(Exercise requirements): When you reach the line that contains "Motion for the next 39" in the data below, copy it and every line after it exactly, adding nothing.

Data extracted from a collection:
[Start of Attachment]
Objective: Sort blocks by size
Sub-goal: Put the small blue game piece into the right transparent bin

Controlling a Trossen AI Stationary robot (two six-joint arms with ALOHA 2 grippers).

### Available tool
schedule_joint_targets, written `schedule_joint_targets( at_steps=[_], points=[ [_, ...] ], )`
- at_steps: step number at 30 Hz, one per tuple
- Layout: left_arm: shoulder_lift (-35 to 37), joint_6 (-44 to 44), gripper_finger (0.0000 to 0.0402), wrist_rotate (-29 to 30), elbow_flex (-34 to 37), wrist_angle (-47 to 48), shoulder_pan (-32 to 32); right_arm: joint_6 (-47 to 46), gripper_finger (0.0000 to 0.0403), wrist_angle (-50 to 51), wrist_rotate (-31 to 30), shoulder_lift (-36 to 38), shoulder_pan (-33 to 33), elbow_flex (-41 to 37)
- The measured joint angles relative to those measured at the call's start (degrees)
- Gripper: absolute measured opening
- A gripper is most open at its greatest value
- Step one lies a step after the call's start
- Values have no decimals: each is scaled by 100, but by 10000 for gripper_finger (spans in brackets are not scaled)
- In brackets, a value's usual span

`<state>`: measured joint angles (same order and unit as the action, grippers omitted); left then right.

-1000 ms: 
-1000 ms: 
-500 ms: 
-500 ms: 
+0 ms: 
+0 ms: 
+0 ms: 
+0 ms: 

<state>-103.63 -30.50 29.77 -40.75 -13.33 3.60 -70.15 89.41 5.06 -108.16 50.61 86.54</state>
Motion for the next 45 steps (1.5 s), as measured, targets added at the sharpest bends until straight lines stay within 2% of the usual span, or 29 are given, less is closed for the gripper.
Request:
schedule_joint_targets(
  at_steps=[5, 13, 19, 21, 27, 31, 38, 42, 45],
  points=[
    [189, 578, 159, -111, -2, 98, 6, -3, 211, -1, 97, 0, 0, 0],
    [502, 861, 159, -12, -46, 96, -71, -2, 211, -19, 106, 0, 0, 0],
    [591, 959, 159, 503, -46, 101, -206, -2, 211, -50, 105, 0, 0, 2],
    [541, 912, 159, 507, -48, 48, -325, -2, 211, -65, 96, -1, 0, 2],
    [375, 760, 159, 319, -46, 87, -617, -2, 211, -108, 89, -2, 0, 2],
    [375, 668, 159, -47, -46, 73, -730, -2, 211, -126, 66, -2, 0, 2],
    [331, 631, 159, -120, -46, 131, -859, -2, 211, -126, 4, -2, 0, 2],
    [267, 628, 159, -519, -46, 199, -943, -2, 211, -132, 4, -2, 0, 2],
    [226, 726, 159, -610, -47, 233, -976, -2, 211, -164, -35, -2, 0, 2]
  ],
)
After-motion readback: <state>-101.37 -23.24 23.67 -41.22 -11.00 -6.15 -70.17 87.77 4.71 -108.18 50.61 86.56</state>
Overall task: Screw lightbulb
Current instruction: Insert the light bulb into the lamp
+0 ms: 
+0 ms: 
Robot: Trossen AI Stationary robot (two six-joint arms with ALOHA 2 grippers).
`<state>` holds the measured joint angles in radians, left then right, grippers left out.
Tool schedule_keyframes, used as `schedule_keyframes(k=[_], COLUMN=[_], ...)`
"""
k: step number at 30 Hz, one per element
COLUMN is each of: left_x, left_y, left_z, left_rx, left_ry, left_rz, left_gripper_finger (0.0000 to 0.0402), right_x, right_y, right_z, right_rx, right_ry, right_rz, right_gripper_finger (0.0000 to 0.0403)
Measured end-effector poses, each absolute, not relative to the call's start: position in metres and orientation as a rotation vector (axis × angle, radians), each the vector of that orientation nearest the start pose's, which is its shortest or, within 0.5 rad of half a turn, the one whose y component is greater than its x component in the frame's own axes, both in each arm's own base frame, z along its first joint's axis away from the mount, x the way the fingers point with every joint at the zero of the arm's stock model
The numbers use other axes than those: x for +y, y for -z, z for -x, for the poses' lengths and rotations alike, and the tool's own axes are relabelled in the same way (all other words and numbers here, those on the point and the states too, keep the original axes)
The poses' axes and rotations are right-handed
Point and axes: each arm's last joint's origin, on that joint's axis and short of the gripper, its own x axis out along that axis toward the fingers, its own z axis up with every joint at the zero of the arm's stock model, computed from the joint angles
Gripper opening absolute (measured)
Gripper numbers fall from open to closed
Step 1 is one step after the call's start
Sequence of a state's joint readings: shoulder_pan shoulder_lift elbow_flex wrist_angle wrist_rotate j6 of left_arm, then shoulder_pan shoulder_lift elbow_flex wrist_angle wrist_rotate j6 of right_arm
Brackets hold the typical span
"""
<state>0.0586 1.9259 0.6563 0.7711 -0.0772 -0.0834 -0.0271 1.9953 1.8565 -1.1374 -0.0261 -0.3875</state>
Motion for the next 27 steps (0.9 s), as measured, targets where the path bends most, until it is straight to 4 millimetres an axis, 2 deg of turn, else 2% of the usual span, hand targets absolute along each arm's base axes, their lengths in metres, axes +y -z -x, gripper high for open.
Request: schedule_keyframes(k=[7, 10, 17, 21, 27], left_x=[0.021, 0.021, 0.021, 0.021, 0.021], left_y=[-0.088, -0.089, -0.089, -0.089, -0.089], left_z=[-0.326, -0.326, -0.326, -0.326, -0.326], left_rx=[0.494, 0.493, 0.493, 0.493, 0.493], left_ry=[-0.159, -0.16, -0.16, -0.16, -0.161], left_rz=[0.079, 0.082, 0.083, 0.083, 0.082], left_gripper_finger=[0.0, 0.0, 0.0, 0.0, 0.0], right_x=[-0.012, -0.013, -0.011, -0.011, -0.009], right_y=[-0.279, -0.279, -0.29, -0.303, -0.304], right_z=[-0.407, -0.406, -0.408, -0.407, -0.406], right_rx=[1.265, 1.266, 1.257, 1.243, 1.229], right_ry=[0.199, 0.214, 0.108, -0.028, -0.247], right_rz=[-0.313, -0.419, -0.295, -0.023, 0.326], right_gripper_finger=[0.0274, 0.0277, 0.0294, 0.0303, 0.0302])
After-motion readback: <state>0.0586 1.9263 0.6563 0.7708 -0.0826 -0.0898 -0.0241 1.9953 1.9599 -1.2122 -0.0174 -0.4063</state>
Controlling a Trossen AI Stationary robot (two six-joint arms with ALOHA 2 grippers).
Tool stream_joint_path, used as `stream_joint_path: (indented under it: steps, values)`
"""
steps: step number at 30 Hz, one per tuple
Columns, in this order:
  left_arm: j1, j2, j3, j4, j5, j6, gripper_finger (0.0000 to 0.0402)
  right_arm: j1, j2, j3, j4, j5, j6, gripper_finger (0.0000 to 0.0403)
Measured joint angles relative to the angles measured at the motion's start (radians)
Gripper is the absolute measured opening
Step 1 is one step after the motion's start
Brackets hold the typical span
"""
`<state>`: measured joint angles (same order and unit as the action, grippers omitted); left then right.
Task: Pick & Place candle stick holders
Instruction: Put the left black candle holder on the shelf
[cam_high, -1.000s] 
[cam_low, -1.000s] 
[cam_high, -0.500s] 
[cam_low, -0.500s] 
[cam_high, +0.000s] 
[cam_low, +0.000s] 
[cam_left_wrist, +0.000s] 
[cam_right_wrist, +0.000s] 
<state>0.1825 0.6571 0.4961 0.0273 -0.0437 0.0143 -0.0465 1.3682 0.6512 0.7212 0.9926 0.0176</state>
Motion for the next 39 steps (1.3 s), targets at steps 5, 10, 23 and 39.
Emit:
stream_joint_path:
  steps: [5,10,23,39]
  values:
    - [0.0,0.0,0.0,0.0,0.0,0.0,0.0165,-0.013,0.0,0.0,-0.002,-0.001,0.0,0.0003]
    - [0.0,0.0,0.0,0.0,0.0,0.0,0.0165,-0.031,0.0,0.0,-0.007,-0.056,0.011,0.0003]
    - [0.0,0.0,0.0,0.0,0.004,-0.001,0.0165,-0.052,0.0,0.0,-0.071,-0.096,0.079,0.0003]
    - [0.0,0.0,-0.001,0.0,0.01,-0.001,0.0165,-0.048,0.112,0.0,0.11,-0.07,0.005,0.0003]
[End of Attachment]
(Task answer):
Motion for the next 39 steps (1.3 s), targets at steps 5, 10, 23 and 39.
Emit:
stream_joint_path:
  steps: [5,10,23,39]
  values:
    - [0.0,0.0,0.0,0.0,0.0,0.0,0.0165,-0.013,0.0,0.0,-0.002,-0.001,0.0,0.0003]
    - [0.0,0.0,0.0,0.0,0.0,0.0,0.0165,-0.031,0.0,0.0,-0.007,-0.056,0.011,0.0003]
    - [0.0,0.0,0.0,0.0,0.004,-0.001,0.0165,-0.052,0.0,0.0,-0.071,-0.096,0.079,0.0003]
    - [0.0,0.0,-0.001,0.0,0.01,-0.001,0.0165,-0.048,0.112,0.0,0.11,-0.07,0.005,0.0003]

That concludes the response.